Walking upstairs in long skirts with both hands full - how?
June 24, 2021 7:21 AM   Subscribe

How did servants (or anyone, really) walk upstairs in long skirts with a tray or two buckets or anything that left them without a hand free to hold said skirt out of the way?

Just tried to carry two cups of tea up the stairs in my Victorian house whilst wearing a full ankle-length skirt and it nearly ended in tears. I had to put both cups down and tuck the skirt into my undergarments, which I can't imagine was seemly for a servant or for the lady of the house back in the day? Or was it? How did skirt-wearers handle this? Obviously answers from historians or historical sources would be AMAZING but I will also accept guesses, wild conjecture, and intentionally wrong answers if they are funny.
posted by cilantro to Clothing, Beauty, & Fashion (22 answers total) 15 users marked this as a favorite
 
Response by poster: (I did find this absolutely delightful screed against pointless skirt-hiking in period films, which I highly recommend, but it doesn't address my question, specifically)
posted by cilantro at 7:27 AM on June 24, 2021 [10 favorites]


I don't know if this is what servants used but there is this.
posted by fingersandtoes at 7:35 AM on June 24, 2021 [1 favorite]


Response by poster: fingersandtoes, I need one of those! How clever.
posted by cilantro at 7:38 AM on June 24, 2021


Two things: servant skirts are usually a bit shorter than ankle length, and petticoats keep the skirt hem away from the body enough to not step on it going up stairs if youre careful.
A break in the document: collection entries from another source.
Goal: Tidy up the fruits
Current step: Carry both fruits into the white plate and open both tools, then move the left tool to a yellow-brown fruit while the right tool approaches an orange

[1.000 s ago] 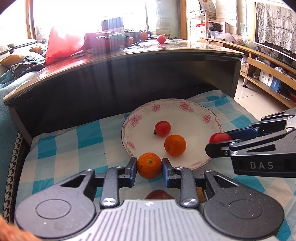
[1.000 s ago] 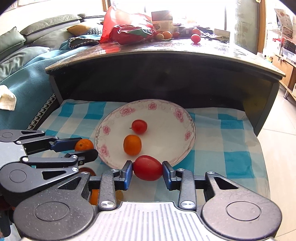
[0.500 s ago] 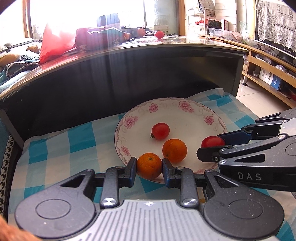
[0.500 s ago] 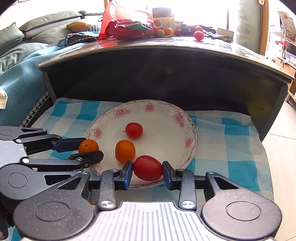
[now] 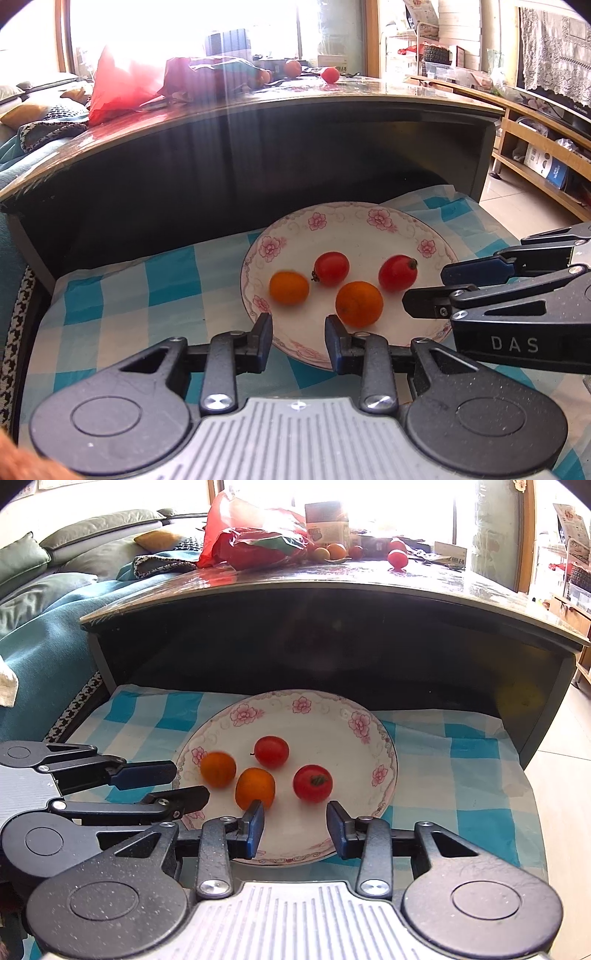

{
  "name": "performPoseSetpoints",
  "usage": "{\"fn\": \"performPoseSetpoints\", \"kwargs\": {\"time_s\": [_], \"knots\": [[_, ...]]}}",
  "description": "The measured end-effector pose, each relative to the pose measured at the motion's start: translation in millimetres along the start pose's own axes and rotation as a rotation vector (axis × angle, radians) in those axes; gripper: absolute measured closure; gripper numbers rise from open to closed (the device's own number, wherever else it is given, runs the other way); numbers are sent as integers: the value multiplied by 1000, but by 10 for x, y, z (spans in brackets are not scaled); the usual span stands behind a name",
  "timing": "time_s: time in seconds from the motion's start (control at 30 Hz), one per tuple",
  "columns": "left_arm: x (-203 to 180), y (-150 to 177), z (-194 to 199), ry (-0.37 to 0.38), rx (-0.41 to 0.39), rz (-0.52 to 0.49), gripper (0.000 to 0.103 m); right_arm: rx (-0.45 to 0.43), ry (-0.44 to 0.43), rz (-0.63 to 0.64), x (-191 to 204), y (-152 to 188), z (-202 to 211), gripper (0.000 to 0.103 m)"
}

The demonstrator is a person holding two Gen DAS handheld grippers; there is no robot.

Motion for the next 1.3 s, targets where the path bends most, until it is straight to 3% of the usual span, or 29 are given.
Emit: {"fn": "performPoseSetpoints", "kwargs": {"time_s": [0.63, 1.03, 1.3], "knots": [[13, 39, 417, -1, -12, 17, 62, -15, -4, 10, 180, 48, 325, 70], [104, 465, 805, 10, 49, 5, 61, 20, -39, 10, 404, 297, 592, 68], [173, 821, 628, 5, 124, -42, 61, 63, -64, -3, 549, 485, 674, 66]]}}
Point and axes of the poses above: each gripper's, at about its wrist camera, not at the fingertips, and z roughly against the way its jaws point, x to its left, y to its underside, the point moved 10 cm from there along -z, roughly the way its jaws point, and after that the axes turned 10 degrees about z, right-handed, at the moved point
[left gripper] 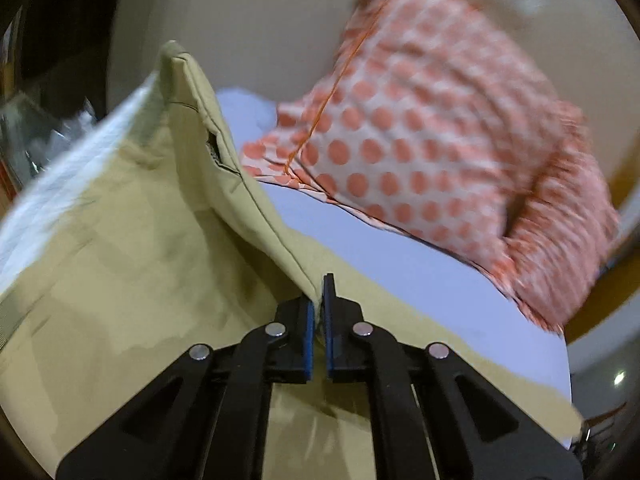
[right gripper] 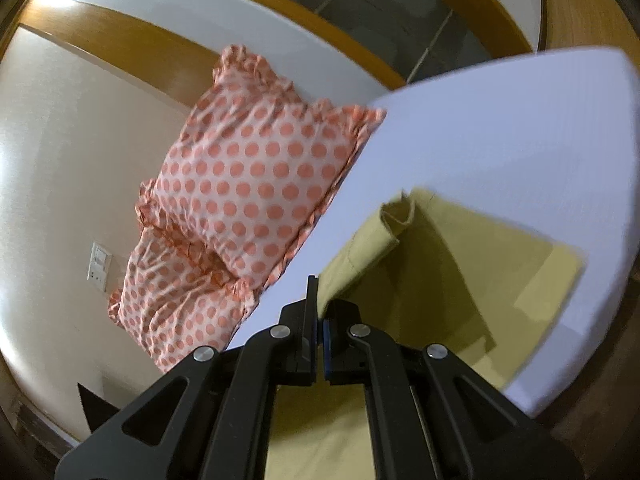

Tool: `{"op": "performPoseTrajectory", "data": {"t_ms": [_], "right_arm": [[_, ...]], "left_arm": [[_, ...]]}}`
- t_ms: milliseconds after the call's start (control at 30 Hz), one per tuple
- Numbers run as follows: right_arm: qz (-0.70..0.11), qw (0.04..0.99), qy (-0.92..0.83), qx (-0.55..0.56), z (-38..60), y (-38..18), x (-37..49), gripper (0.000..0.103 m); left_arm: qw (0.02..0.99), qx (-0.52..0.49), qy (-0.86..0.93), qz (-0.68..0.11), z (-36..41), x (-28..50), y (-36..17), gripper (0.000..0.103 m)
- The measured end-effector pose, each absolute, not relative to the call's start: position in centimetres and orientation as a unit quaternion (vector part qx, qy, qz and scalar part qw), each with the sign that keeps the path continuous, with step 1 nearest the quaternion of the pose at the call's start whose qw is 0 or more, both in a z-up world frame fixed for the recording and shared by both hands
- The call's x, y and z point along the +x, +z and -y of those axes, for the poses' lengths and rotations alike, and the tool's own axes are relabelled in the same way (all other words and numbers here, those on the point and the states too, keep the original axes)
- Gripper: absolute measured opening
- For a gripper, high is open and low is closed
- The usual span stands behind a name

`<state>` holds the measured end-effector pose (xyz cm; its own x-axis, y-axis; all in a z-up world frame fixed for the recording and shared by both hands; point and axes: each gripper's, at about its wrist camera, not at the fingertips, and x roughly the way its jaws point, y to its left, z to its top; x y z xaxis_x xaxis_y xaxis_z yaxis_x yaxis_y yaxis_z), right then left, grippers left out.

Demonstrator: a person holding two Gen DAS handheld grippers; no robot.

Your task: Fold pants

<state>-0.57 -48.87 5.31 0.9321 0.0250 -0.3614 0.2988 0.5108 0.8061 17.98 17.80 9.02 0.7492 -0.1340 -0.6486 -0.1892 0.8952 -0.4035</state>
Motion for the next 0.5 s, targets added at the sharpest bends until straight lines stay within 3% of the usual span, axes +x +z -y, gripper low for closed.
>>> {"op": "performPoseTrajectory", "data": {"t_ms": [167,500], "right_arm": [[-0.173,0.844,-0.117,0.494,50.1,3.8,-2.6,0.002],[-0.214,0.838,-0.157,0.476,50.4,1.6,-3.4,0.002]], "left_arm": [[0.901,-0.237,0.021,-0.362,-17.5,5.8,7.1,0.008],[0.883,-0.265,0.022,-0.386,-17.6,0.8,2.7,0.008]]}}
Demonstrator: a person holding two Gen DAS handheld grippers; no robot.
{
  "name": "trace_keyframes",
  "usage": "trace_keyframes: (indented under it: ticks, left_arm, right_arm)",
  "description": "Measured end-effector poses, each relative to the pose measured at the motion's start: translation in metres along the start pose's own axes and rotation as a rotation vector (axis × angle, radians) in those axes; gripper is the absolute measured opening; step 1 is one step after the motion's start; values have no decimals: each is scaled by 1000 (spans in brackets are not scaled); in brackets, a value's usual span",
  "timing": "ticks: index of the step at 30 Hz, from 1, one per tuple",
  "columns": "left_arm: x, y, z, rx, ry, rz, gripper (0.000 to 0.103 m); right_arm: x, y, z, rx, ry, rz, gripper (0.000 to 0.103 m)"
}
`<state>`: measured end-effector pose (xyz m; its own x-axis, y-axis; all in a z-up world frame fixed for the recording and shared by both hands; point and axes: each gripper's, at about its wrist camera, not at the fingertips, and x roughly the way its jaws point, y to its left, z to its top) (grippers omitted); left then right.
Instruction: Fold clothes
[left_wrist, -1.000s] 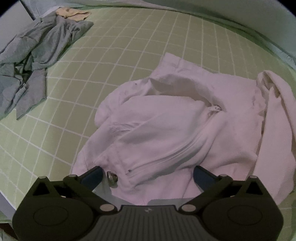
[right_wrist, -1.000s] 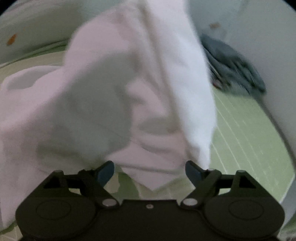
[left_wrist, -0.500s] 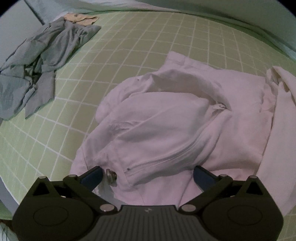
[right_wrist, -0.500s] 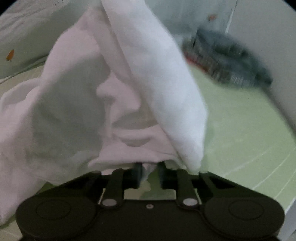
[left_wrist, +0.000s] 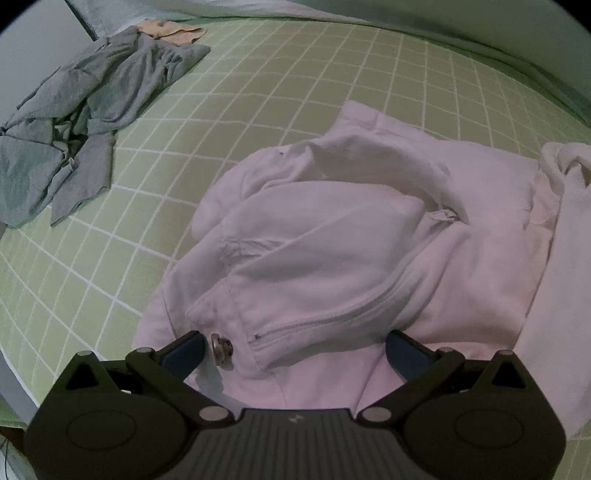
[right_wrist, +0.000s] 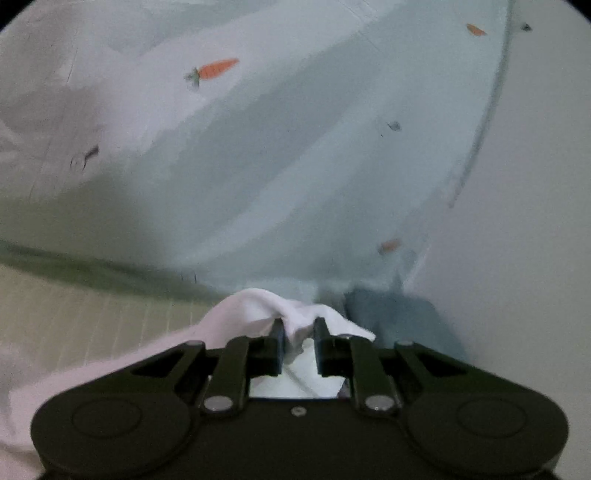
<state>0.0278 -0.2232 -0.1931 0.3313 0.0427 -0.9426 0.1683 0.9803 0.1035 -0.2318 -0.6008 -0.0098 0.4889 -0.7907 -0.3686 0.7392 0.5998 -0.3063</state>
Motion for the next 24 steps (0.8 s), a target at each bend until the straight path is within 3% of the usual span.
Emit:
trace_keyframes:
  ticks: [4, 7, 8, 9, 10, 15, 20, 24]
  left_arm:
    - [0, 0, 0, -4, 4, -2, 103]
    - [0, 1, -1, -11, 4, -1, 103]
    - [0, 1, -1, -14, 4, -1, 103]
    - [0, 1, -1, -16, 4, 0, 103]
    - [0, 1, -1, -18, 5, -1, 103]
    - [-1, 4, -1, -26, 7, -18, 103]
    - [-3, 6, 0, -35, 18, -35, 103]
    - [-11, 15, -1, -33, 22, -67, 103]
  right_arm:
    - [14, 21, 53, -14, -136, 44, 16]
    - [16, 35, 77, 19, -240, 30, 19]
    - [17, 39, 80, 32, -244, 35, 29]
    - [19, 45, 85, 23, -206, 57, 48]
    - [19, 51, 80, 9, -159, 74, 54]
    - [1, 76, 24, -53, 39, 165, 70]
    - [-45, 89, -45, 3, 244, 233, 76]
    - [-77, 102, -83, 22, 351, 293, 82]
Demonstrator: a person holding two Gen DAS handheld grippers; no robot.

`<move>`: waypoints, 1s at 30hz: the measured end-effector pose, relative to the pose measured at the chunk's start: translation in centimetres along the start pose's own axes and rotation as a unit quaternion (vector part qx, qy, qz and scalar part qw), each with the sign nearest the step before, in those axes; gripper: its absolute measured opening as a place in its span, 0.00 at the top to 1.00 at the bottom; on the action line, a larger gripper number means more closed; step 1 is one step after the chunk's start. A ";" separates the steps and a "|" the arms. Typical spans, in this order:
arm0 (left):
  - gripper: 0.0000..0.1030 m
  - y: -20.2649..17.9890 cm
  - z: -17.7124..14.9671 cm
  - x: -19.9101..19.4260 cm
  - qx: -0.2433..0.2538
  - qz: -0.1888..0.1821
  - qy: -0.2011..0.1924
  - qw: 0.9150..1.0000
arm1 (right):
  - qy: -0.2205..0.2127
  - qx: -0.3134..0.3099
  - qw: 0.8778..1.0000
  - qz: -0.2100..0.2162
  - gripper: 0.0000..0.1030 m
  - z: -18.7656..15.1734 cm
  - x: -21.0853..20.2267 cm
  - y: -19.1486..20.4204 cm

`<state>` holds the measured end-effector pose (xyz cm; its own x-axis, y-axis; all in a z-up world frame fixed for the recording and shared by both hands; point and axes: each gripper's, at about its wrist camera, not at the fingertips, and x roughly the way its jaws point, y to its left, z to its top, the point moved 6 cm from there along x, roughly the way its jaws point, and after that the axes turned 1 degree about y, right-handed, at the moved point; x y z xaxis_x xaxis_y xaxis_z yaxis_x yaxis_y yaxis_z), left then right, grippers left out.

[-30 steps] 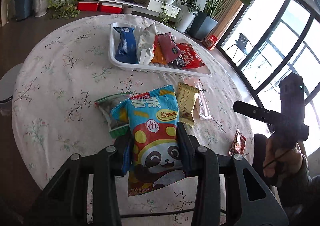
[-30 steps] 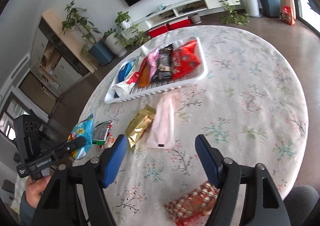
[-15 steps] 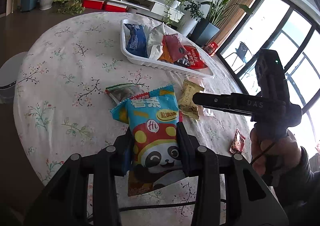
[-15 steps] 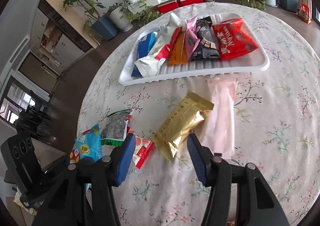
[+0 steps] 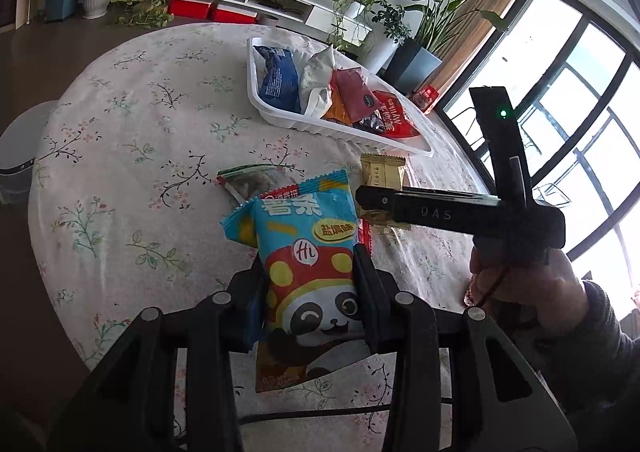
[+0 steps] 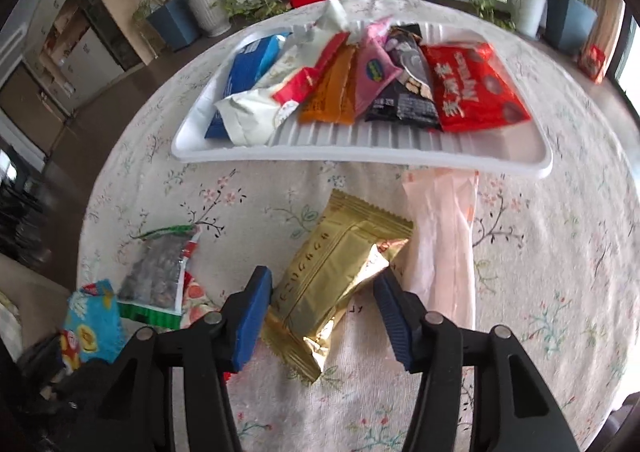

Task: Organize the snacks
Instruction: 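Lift the panda chips bag with the left gripper while the right gripper grasps the gold packet, then carry the panda bag and gold packet over the white tray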

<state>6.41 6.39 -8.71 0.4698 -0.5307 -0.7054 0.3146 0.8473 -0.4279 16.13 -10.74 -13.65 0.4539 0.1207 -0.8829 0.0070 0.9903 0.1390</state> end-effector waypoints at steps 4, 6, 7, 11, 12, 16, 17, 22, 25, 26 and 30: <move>0.65 -0.1 -0.1 0.2 0.001 0.001 0.003 1.000 | -0.006 -0.039 0.999 -0.021 0.56 -0.7 -0.1 0.4; 0.65 -0.2 -0.2 0.3 0.002 -0.001 0.005 1.000 | -0.005 -0.045 0.999 -0.016 0.61 -0.9 -0.3 0.3; 0.65 -0.3 -0.2 0.4 0.002 -0.001 0.005 1.000 | -0.005 -0.044 0.999 -0.012 0.64 -1.1 -0.4 0.2; 0.65 -0.4 0.1 0.5 0.001 -0.003 0.004 1.000 | -0.013 -0.026 0.999 0.014 0.75 -1.5 -1.2 -0.6; 0.65 -0.5 0.1 0.6 0.001 -0.003 0.004 1.000 | -0.016 -0.024 0.999 0.018 0.75 -1.7 -1.5 -0.8; 0.65 -0.8 0.3 0.7 0.002 -0.009 0.003 1.000 | -0.027 0.000 0.998 0.054 0.79 -1.9 -3.0 -1.2; 0.65 -0.9 0.4 0.7 0.003 -0.010 0.004 1.000 | -0.030 0.006 0.997 0.067 0.81 -2.0 -3.5 -1.4; 0.65 -1.5 0.6 1.1 0.005 -0.015 0.007 1.000 | -0.044 0.017 0.995 0.092 0.81 -2.6 -5.6 -1.8; 0.65 -2.0 0.5 1.1 0.010 -0.017 0.009 1.000 | -0.046 0.024 0.993 0.109 0.82 -2.8 -6.3 -2.1; 0.65 -2.1 0.6 1.0 0.011 -0.018 0.008 1.000 | -0.046 0.028 0.992 0.117 0.82 -2.8 -6.5 -2.2; 0.65 -2.1 0.9 0.7 0.007 -0.024 0.007 1.000 | -0.056 0.043 0.989 0.133 0.82 -3.5 -7.7 -3.3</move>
<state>6.83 4.20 -7.82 0.4431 -0.5706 -0.6915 0.3477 0.8203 -0.4541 9.51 -14.75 -8.83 0.5465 0.3632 -0.7546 -0.0522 0.9141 0.4022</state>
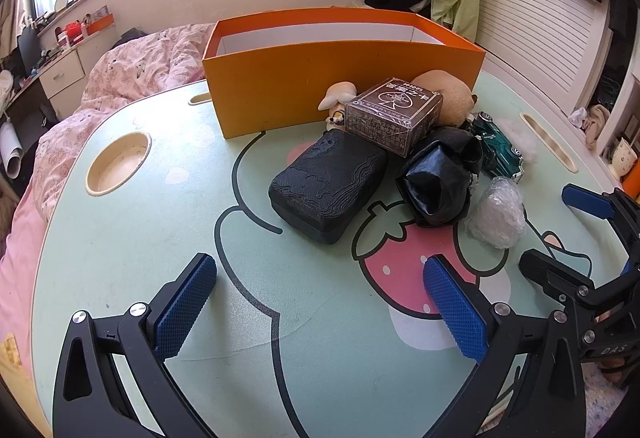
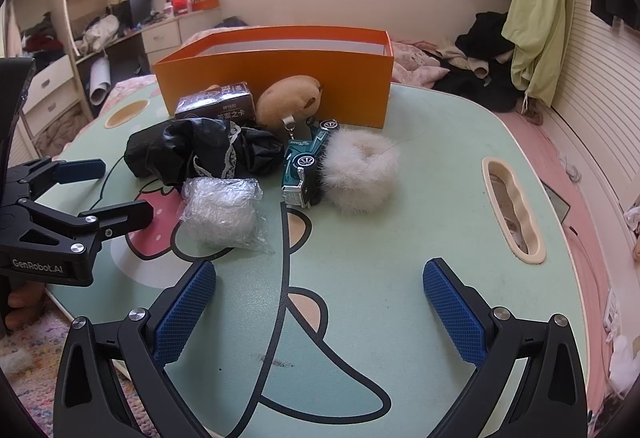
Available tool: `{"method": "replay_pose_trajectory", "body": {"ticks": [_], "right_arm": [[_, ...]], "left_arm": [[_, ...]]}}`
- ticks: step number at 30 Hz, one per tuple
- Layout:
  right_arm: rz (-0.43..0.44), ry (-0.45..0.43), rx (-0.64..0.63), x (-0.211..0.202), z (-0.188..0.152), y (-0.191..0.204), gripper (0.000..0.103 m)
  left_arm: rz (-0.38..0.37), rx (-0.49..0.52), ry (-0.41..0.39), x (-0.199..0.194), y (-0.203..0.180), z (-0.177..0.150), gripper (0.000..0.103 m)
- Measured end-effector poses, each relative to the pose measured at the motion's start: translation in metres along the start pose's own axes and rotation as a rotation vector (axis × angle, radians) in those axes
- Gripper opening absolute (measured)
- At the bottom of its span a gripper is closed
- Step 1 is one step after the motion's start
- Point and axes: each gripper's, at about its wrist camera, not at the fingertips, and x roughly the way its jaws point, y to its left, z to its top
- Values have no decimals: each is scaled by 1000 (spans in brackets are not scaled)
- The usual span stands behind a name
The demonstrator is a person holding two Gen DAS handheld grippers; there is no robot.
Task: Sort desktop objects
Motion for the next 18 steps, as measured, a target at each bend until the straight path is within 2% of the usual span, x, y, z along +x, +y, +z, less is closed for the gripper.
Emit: {"method": "replay_pose_trajectory", "body": {"ticks": [3,5,7,9,12,13,15,16,18], "right_arm": [[1,0,2,0,0,2,103],[-3,-1,4,-1,-1,4,103],[-4,-1,7,-1,-1,3,103],[-4,-1,7,-1,-2,4,103],[-9,-3,12,-1,-2,4,103],[-10,-3,12,-2,-2,4,103],[-12,-4,16,-1,-2,4,103],[-12,-4,16,-2,-2,4,103],[-15,-5,18,-1,-2,4,103]], "left_arm": [[-38,13,33,-5,2,13,103],[-77,33,2,-22,3,34,103],[-95,65,-22,-38,3,66,103],[-130,69,-10,-42,6,101,103],[-193,26,100,-18,15,155,101],[-195,9,157,-3,17,171,96],[-185,-7,286,31,19,193,90],[-173,-11,332,44,19,196,81],[-100,-15,414,70,21,202,72]]}}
You let the hem kind of swing up out of the way each step. Hard to explain, and it does take practice. But if you needed to get upstairs quickly, yes, you would pull the skirt to the side so as not to trip and carry what you needed in one hand.
posted by ananci at 7:38 AM on June 24, 2021 [15 favorites]


Yeah, I think some of this you would deal with by only carrying things in one hand - on a tray, in a basket held by a handle or balanced on the hip, etc. Slightly shorter skirt length can be a game-changer - the difference between three inches above the floor and six is huge. Upright posture also helps - if you're leaning forward as you charge up the stairs, your skirts will be under your feet, but if you stay upright and hover the hem of the skirt will kind of go ahead of you.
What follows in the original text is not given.